As I noted three months ago in A Misplaced Zeal for Souls?, Saint Peter Claver personally baptized over 300,000 souls in his priestly life. The missionaries knew that the souls of the unbaptized go to Hell, that most of the unbaptized did not have a "desire" to, as the Holy Office put it in 1949, to be united by supernatural faith to the Catholic Church. That is why they spent their all for souls. Thus, it is distressing in the extreme to witness the Church in her human elements discourage "proselytism," and to read the Holy Father, who seems to very dismissive of dogmatic decrees concerning the fate of unbelievers, himself attempt to appropriate the writings of Saint Augustine to assert, as he did in his General Audience address of November 30, 2005, that we can have good hope that all of those "who seek peace and the good of the community with a pure conscience, and keeps alive the desire for the transcendent, will be saved even if he lacks biblical faith." This flies in the face of the solemn decree of the Pope Eugene IV, Cantatae Domino, issued in 1441 during Council of Florence:

"The holy Roman Church believes, professes, and preaches that 'no one remaining outside the Catholic Church, not just pagans, but also Jews or heretics or schismatics, can become partakers of eternal life; but they will go to the everlasting fire, which was prepared for the devil and his angels,' unless before the end of life they are joined to the Church.
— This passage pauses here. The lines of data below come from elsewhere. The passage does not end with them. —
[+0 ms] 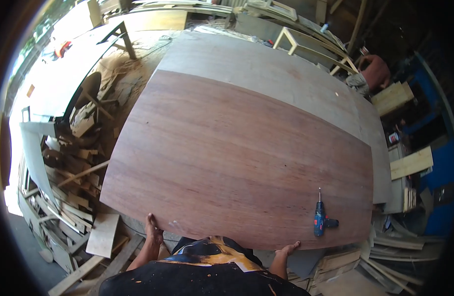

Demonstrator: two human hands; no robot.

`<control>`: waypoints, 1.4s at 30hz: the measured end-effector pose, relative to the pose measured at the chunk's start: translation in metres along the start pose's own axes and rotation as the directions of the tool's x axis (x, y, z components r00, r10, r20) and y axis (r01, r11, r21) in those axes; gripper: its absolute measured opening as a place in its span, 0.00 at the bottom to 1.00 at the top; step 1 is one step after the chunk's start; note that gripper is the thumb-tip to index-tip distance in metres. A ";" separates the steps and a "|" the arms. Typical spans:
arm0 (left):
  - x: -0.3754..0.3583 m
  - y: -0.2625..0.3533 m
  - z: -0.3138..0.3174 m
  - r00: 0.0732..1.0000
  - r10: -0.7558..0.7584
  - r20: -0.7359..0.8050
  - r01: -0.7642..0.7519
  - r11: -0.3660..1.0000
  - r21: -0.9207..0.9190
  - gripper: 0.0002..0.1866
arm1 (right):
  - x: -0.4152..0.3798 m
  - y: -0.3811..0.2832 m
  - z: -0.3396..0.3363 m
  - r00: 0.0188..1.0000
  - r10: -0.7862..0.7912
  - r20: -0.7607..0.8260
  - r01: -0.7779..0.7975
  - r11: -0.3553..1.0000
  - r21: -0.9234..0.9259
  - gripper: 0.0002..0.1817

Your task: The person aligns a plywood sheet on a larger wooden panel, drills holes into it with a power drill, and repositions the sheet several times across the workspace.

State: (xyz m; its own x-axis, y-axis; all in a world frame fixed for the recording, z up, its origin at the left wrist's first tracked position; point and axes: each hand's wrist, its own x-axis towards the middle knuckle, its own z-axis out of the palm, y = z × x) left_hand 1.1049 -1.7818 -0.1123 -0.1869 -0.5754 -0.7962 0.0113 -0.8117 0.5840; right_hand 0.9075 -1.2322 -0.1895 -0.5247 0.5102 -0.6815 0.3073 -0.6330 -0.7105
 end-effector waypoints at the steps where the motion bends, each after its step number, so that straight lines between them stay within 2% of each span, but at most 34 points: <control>1: 0.002 0.002 -0.007 1.000 0.010 0.020 -0.010 1.000 -0.007 0.33 | -0.018 0.001 0.006 0.996 0.011 -0.087 -0.015 0.999 -0.045 0.44; 2: 0.004 0.005 -0.013 0.999 0.019 0.038 -0.019 1.000 -0.011 0.33 | -0.036 0.001 0.014 0.984 0.023 -0.175 -0.039 0.995 -0.088 0.45; 6: 0.011 0.011 -0.023 1.000 -0.004 0.017 0.004 1.000 0.021 0.35 | -0.074 -0.004 0.034 0.965 0.067 -0.254 -0.083 0.995 -0.054 0.46; 8: 0.019 0.009 -0.025 0.997 -0.077 0.020 0.078 0.997 -0.019 0.36 | -0.084 -0.009 0.044 0.948 0.038 -0.316 -0.082 0.988 -0.128 0.46; 12: 0.015 0.008 -0.026 0.998 0.011 0.065 -0.011 1.000 -0.006 0.38 | -0.089 -0.008 0.047 0.954 0.004 -0.300 -0.037 0.994 -0.105 0.46; 14: 0.012 0.013 -0.018 0.998 -0.018 0.056 0.015 0.998 0.062 0.40 | -0.080 -0.007 0.043 0.969 -0.011 -0.246 -0.009 0.997 -0.080 0.47; 18: 0.023 0.010 -0.024 0.997 -0.074 -0.010 0.074 0.994 0.077 0.42 | -0.053 -0.002 0.023 0.929 0.005 -0.370 -0.058 0.989 -0.134 0.47; 20: 0.017 0.013 -0.017 0.996 -0.072 -0.051 0.076 0.993 0.088 0.43 | -0.035 -0.008 0.011 0.867 -0.162 -0.470 0.044 0.967 -0.252 0.46; 21: 0.012 0.016 -0.011 0.991 -0.076 -0.106 0.087 0.991 0.106 0.44 | -0.020 -0.018 0.000 0.862 -0.207 -0.463 0.114 0.969 -0.221 0.44; 22: 0.026 0.013 -0.025 0.996 -0.085 -0.040 0.088 0.993 0.077 0.44 | -0.002 -0.025 -0.015 0.853 -0.253 -0.456 0.185 0.964 -0.190 0.42; 24: 0.026 0.013 -0.026 0.996 -0.091 0.024 0.090 0.994 0.054 0.44 | -0.015 -0.072 0.011 0.803 -0.204 -0.560 -0.061 0.906 -0.418 0.36; 27: 0.013 0.015 -0.016 0.994 -0.114 0.001 0.113 0.991 0.069 0.45 | 0.013 -0.086 0.004 0.759 -0.205 -0.618 -0.133 0.880 -0.456 0.33; 28: 0.005 0.017 -0.009 0.990 -0.118 -0.074 0.125 0.988 0.096 0.47 | 0.020 -0.085 -0.004 0.756 -0.210 -0.620 -0.129 0.880 -0.456 0.33; 30: 0.008 0.010 -0.018 0.995 -0.014 -0.098 0.027 0.991 0.133 0.49 | 0.046 -0.075 -0.032 0.758 -0.220 -0.614 -0.121 0.877 -0.464 0.31; 31: -0.002 0.014 -0.007 0.994 -0.024 -0.104 0.038 0.991 0.129 0.49 | 0.040 -0.077 -0.023 0.755 -0.231 -0.613 -0.117 0.873 -0.473 0.31; 33: -0.025 0.028 0.014 0.975 -0.021 -0.222 0.093 0.944 0.318 0.49 | 0.015 -0.079 -0.003 0.778 -0.243 -0.580 -0.009 0.918 -0.397 0.30; 34: -0.035 0.034 0.025 0.973 -0.032 -0.227 0.106 0.941 0.321 0.49 | 0.013 -0.083 0.009 0.771 -0.251 -0.585 -0.008 0.915 -0.403 0.30; 36: -0.041 0.046 0.037 0.997 -0.079 0.016 0.074 0.980 0.182 0.47 | 0.005 -0.085 0.020 0.727 -0.255 -0.638 -0.014 0.923 -0.385 0.28; 37: -0.040 0.049 0.041 0.995 -0.080 0.053 0.069 0.982 0.174 0.48 | 0.011 -0.082 0.011 0.716 -0.256 -0.650 -0.007 0.928 -0.373 0.28; 39: -0.030 0.045 0.046 0.998 -0.056 0.024 0.048 0.968 0.248 0.48 | 0.026 -0.081 0.004 0.718 -0.301 -0.628 -0.073 0.864 -0.498 0.28; 42: -0.016 0.037 0.046 1.000 0.005 -0.017 0.002 0.928 0.373 0.48 | 0.010 -0.090 0.046 0.700 -0.309 -0.644 -0.069 0.868 -0.491 0.29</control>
State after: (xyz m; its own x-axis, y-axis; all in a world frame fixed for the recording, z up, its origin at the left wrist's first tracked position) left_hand 1.0633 -1.7983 -0.0705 -0.1704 -0.5810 -0.7959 -0.3561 -0.7168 0.5995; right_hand 0.8380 -1.1969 -0.1249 0.0494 0.9276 -0.3703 0.6930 -0.2988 -0.6561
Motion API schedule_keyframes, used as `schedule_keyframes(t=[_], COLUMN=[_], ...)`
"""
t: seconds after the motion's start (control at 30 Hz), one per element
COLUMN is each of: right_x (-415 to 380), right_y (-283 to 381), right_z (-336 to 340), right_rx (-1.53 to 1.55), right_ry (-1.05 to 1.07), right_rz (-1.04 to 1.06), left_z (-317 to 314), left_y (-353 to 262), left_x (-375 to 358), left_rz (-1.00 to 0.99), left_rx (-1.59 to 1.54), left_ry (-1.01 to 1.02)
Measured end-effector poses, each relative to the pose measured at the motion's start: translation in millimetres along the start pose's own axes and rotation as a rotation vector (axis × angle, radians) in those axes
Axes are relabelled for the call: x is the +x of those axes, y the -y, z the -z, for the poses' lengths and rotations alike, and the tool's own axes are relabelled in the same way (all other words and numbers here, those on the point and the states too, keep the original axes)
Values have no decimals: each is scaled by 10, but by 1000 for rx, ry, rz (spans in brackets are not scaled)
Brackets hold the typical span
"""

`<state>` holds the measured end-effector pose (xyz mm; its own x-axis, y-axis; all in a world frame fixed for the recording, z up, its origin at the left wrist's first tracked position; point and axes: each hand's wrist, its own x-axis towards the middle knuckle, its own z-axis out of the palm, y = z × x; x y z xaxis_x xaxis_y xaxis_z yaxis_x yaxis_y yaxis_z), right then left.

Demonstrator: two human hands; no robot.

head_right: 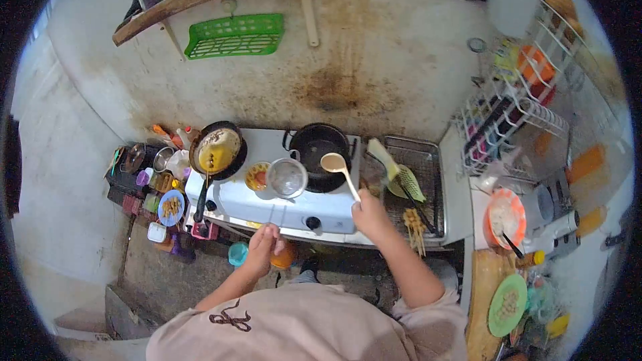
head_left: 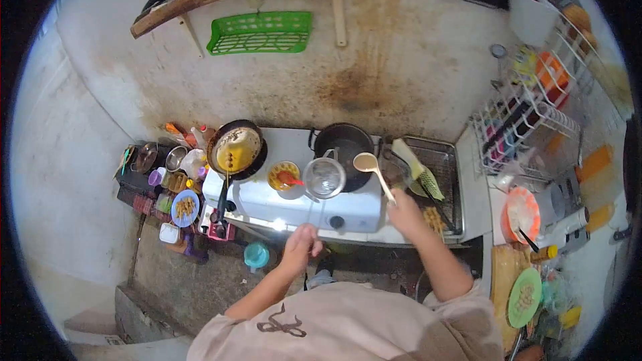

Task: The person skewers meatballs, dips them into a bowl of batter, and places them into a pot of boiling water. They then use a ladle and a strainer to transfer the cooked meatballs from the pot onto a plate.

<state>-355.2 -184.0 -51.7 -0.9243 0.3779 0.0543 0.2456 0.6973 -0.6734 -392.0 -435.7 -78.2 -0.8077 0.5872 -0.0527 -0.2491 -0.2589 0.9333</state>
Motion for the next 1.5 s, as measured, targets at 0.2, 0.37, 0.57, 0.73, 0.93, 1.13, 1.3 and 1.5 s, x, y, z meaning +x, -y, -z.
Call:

For the union with the body of the Church is of such importance that the sacraments of the Church are helpful to salvation only for those who remaining in it; and fasts, almsgiving, other works of piety, and the exercise of Christian warfare bear eternal rewards from them alone. And no one can be saved, no matter how much alms, he has given, even if he sheds his blood for the name of Christ, unless he remains in the bosom and the unity of the Catholic Church."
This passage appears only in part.